Se vaticina que no habrá mayorías absolutas y PP y PSOE lucharán por ser la lista más votada, pero de nuevo las fuerzas a la derecha y a la izquierda serán decisivas.
Termómetro nacional
Las elecciones en Castilla y León son las terceras autonómicas en 3 meses y todavía no se han resuelto los pactos en Aragón y Extremadura.
Llegan también en un contexto de crisis internacional con el estallido de la guerra de Irán y las consecuencias que ya se están notando, como el encarecimiento de los combustibles o la luz. Además de la actualidad nacional con los casos de corrupción que salpican al Ejecutivo.
Por tanto muchos expertos han señalado que estos comicios servirán como un termómetro de la política nacional.

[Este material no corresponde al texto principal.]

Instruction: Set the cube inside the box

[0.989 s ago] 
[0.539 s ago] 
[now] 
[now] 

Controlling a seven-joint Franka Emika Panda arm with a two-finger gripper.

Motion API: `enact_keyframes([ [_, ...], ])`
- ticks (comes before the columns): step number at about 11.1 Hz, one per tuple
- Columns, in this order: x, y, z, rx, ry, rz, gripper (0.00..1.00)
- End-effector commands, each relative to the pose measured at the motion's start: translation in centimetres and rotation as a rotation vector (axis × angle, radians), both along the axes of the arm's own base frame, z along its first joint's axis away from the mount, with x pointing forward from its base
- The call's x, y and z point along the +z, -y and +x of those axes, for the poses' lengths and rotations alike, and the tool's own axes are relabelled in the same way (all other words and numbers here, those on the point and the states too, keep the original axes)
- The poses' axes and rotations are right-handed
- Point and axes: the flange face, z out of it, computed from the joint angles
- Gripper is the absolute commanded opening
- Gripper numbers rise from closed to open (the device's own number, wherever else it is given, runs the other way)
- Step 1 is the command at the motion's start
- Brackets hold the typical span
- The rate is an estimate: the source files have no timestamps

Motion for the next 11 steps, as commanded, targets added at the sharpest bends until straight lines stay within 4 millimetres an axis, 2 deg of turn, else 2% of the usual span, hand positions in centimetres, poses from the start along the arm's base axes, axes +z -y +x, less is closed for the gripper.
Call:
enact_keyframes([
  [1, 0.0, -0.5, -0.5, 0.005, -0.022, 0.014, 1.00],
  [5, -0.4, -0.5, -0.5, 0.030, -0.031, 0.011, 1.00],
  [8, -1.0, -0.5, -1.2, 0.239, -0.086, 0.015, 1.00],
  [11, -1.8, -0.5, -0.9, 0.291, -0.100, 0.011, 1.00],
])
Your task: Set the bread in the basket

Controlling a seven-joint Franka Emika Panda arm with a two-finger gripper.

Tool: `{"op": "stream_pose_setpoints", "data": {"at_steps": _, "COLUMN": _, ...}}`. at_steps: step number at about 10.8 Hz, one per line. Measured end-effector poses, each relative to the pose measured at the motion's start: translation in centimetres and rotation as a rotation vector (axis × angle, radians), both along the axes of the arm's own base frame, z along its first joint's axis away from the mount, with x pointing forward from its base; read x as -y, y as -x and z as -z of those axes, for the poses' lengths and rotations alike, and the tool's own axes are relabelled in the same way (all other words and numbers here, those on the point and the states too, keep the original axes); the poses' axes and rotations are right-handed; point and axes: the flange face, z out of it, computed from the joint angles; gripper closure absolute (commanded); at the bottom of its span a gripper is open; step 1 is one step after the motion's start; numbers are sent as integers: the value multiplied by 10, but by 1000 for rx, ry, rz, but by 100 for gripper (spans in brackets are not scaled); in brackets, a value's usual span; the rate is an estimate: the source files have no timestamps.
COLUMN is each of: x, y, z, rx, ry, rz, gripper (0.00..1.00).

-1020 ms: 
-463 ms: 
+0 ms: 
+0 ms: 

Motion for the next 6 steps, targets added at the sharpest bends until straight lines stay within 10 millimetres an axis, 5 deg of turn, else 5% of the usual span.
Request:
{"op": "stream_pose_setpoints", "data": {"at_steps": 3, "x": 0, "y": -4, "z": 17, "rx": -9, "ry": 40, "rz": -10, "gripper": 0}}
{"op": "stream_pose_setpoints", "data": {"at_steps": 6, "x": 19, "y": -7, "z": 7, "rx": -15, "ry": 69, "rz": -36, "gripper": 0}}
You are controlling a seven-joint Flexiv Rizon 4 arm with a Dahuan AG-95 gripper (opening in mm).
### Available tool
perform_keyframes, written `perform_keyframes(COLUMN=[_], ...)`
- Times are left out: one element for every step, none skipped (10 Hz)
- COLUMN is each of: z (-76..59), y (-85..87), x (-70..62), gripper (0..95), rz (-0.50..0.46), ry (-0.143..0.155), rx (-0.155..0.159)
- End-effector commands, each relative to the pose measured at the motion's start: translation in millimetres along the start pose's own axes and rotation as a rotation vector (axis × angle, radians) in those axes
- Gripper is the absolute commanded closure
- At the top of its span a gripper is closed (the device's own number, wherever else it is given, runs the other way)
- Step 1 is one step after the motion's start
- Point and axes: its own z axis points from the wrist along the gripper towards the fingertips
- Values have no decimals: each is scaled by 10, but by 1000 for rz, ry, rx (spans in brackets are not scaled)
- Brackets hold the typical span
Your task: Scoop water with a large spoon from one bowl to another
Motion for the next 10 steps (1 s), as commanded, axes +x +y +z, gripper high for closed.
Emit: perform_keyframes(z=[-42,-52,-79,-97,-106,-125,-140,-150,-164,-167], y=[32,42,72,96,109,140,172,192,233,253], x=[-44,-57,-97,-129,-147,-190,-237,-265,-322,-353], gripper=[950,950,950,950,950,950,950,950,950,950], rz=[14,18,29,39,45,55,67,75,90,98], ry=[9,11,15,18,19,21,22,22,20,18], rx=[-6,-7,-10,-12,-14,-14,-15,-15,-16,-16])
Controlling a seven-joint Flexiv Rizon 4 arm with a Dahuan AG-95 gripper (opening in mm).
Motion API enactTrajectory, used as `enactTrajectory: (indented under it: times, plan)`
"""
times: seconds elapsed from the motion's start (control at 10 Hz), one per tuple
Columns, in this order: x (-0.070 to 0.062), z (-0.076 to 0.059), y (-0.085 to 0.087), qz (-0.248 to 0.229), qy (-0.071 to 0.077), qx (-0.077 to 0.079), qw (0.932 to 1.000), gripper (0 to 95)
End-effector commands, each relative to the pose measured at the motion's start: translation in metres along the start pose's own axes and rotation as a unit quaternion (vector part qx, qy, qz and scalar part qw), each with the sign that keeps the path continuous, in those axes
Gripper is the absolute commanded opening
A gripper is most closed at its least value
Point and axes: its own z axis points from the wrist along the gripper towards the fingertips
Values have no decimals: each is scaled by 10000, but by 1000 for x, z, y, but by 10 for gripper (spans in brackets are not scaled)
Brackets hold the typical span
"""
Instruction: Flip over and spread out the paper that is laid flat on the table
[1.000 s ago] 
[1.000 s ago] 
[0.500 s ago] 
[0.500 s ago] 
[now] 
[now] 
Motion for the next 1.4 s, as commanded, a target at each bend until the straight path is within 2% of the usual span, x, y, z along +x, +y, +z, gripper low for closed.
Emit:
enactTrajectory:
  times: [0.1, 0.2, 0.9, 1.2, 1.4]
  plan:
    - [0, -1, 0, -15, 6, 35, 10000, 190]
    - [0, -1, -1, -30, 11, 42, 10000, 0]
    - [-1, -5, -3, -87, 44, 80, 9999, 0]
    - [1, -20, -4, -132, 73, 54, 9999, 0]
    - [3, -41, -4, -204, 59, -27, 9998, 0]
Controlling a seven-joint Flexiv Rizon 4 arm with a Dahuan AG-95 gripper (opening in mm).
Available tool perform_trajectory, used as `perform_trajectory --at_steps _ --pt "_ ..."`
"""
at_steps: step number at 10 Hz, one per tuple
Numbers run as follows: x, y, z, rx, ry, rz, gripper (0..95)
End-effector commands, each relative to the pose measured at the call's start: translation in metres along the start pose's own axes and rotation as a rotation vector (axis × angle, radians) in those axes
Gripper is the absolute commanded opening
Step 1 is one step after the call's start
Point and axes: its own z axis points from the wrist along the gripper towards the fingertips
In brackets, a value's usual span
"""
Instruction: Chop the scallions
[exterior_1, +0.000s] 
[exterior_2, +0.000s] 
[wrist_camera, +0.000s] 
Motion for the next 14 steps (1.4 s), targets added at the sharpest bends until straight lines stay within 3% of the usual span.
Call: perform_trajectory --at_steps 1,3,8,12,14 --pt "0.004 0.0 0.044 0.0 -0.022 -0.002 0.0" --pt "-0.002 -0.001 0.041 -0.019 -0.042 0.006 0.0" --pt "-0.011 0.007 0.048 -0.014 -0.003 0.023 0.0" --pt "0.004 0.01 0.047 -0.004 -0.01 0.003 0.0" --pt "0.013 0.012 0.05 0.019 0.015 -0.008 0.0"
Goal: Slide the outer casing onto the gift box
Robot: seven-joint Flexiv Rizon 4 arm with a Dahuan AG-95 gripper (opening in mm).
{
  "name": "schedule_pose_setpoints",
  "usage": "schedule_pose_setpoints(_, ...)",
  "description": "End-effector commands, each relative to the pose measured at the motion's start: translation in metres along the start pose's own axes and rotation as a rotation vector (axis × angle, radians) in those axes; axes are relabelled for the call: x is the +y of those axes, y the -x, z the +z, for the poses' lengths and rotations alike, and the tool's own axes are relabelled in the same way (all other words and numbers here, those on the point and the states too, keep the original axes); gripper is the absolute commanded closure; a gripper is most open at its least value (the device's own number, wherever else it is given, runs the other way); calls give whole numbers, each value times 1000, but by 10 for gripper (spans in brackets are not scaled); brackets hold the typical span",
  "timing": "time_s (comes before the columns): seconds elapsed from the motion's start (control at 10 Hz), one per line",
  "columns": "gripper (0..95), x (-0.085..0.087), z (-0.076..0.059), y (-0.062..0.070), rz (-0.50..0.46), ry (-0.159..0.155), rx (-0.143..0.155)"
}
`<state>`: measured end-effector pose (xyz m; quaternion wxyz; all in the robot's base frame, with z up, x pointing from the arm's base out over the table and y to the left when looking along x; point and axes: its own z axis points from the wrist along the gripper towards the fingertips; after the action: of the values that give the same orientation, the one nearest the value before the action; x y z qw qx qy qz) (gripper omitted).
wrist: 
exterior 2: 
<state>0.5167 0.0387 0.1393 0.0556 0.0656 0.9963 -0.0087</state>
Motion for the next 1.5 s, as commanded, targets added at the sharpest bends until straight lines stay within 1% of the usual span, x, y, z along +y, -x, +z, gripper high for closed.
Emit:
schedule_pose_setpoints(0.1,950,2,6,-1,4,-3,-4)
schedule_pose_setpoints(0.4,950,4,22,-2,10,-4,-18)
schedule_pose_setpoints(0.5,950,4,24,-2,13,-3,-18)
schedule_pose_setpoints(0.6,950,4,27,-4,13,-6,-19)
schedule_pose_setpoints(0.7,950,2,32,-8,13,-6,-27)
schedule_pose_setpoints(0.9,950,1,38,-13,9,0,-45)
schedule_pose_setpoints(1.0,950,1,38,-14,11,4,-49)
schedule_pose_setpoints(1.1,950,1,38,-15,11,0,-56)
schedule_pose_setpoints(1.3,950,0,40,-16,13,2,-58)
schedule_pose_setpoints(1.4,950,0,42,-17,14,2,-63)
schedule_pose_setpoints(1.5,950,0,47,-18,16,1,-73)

Como factores clave para la evaluación apuntan a la distancia conseguida entre PSOE y PP, el porcentaje de apoyo a Vox (del que se vaticina que podría albergar el 20% del voto) y no perder de vista a los partidos pequeños o regionalistas, pues la presidencia podría decidirse por ellos.
Más electores que hace 4 años
En total, 2.097.768 electores votantes de 2.248 municipios están llamados a las urnas este domingo 15 de marzo para conformar las nuevas Cortes regionales.
Según los datos de la Junta, en estas elecciones hay cerca de 82.000 electores más que hace 4 años y 35.423 votarán por primera vez al haber cumplido la mayoría de edad en este periodo.
Los colegios electorales han abierto ya en toda la comunidad puntuales, a las 9 de la mañana, sin registrar ningún incidente destacado.